» PROMPT: Each line in the listing below that contains "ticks" should be returned.

» RAW DATA:
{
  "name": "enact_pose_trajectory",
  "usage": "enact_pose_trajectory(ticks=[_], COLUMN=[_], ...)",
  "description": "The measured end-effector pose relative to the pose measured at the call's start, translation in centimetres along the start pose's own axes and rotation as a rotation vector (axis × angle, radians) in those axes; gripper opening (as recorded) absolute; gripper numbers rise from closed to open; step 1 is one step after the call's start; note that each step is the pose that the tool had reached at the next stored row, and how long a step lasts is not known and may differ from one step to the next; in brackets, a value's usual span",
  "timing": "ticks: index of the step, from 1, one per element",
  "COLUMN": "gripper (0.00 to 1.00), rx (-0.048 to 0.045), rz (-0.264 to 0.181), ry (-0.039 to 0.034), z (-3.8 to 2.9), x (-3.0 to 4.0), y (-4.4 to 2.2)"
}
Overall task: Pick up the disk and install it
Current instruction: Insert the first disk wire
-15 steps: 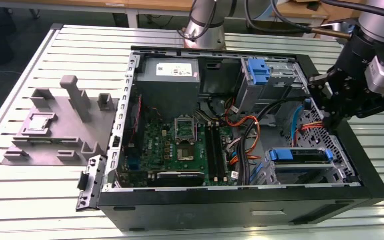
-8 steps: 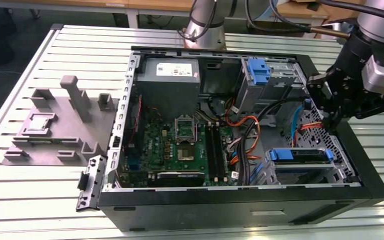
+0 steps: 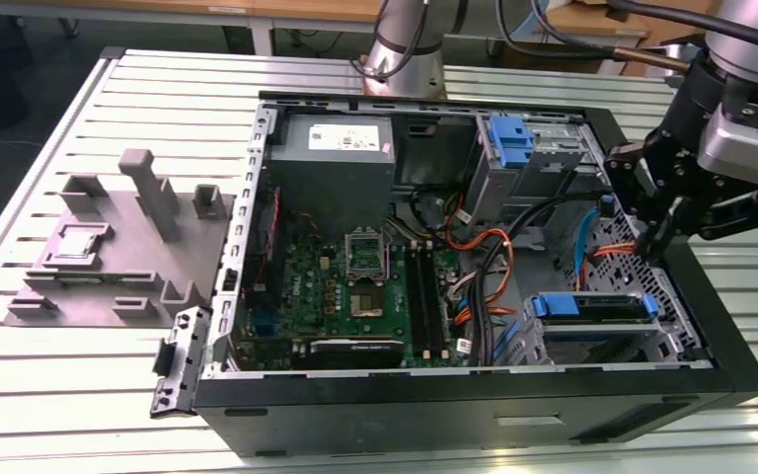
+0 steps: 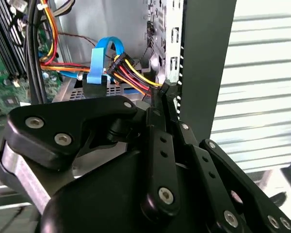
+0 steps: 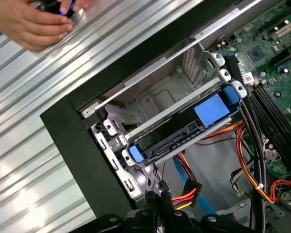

» EXERCISE OUTPUT:
  "usage": "enact_pose_trajectory(ticks=[_], COLUMN=[_], ...)",
  "timing": "ticks: index of the step, from 1, one per element",

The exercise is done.